**Your objective**
Within the listing below, the lines to output run from the one containing "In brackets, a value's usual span" through the one containing "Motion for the"; copy them exactly and nothing else.

Data block Start Marker

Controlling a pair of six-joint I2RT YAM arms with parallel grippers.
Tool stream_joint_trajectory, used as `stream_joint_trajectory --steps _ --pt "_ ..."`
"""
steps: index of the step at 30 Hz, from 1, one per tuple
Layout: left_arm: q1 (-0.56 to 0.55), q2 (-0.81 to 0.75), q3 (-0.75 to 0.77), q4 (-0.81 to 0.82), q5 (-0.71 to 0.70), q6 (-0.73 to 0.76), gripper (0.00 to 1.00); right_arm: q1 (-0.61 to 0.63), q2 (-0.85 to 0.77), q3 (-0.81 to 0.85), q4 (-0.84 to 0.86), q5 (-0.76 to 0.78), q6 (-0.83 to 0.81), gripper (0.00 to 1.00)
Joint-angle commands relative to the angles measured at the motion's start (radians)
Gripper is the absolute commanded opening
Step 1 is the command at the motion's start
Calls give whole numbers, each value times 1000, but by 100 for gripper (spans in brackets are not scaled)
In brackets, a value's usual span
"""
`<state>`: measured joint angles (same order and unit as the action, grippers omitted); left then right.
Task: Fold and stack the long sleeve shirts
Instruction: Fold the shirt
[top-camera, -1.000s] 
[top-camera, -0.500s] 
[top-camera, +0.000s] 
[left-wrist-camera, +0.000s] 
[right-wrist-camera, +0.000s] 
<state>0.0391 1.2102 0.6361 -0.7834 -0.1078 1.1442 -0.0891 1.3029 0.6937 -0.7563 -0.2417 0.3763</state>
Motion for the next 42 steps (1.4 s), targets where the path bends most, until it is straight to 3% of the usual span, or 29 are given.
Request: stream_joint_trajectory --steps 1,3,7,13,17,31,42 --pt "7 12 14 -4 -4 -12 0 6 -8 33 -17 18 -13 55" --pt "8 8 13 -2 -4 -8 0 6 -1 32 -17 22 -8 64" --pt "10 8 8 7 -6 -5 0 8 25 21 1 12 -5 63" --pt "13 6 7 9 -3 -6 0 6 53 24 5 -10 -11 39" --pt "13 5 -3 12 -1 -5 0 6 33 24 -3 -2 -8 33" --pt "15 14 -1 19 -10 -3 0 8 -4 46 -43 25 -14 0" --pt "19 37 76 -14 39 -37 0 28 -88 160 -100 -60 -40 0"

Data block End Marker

**Solution**
In brackets, a value's usual span
"""
`<state>`: measured joint angles (same order and unit as the action, grippers omitted); left then right.
Task: Fold and stack the long sleeve shirts
Instruction: Fold the shirt
[top-camera, -1.000s] 
[top-camera, -0.500s] 
[top-camera, +0.000s] 
[left-wrist-camera, +0.000s] 
[right-wrist-camera, +0.000s] 
<state>0.0391 1.2102 0.6361 -0.7834 -0.1078 1.1442 -0.0891 1.3029 0.6937 -0.7563 -0.2417 0.3763</state>
Motion for the next 42 steps (1.4 s), targets where the path bends most, until it is straight to 3% of the usual span, or 29 are given.

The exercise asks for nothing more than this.